Use -e, --azure-ai-endpoint to set the endpoint. Example:
plct-serve -e https://my_endpoint1.openai.azure.com/
Use the azure_default_ai_endpoint string for default Azure OpenAI Service. Example:
azure_default_ai_endpoint: https://my_endpoint1.openai.azure.com/Once the Azure OpenAI Service endpoint is provided, ensure that you set up your Azure environment with the correct models. This includes specifying the model names, deployment names, and API versions that you will use.

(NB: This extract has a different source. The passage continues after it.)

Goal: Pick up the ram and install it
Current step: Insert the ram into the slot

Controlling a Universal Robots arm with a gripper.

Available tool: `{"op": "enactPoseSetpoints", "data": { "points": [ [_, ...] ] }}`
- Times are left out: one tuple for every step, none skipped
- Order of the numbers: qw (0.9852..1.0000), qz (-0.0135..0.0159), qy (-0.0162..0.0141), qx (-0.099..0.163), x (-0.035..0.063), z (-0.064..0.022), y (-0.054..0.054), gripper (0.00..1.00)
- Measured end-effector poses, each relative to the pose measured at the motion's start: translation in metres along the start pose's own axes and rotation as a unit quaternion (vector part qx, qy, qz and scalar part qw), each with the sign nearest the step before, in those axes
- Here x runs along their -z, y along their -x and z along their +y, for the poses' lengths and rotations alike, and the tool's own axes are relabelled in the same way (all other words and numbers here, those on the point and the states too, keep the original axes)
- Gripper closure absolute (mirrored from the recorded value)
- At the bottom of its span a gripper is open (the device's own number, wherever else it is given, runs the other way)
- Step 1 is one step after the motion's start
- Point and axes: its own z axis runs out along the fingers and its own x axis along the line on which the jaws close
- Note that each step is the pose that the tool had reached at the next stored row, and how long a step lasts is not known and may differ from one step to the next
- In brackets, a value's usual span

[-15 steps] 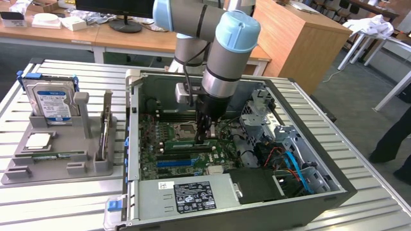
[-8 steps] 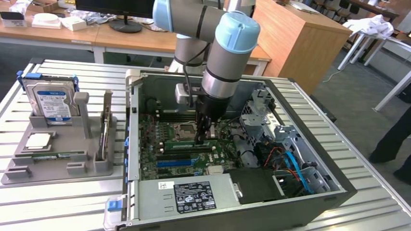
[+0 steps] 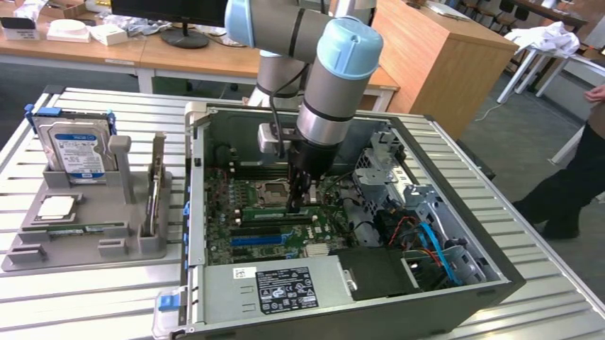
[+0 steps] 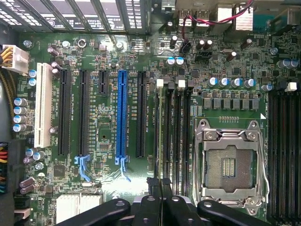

You can modify or reference MODEL_CONFIGS_LIST, located in the PLCT Server configuration module plct_server.ai.model_conf
MODEL_CONFIGS_LIST = [
ModelConfig(
name="gpt-4o-mini",
provider=None, # use default provider
azure_deployment_name="gpt-4o-mini",
azure_api_version="2023-03-15-preview",
type="chat",
context_size=128_000
),
ModelConfig(
name="gpt-4o",
provider=None, # use default provider
azure_deployment_name="gpt-4o",
azure_api_version="2024-02-15-preview",
type="chat",
context_size=128_000
),
ModelConfig(
name="text-embedding-3-large",
provider=None, # use default provider
azure_deployment_name="text-embedding-3-large",
azure_api_version="2023-05-15",
type="embedding",
context_size=8_191
),
]For example, if you already have an Azure OpenAI deployment for the gpt-4o-mini model named my-gpt-4o-mini, ensure that the azure_deployment_name and azure_api_version fields are correctly configured:
azure_deployment_name="my-gpt-4o-mini"
azure_api_version="2023-05-15"PLCT Server can use a vLLM server as a model provider. When configured, the server will query the vLLM endpoint for available models and auto-add any that are not already in MODEL_CONFIGS_LIST.
Use the vllm_url key to point to the vLLM OpenAI-compatible API endpoint. Example:
vllm_url: http://localhost:8000/v1Use the CHATAI_VLLM_API_KEY environment variable to set the vLLM server API key (defaults to EMPTY if not set).
You can pre-configure vLLM models in MODEL_CONFIGS_LIST to set custom options like extra_body or context_size:
ModelConfig(
name="meta-llama/Llama-3.1-70B-Instruct",
provider=ModelProvider.VLLM,
type="chat",
context_size=128_000,
extra_body={
"stop_token_ids": [128001, 128008, 128009]
}
)Models served by vLLM that are not in MODEL_CONFIGS_LIST will be auto-added with their reported max_model_len as context_size.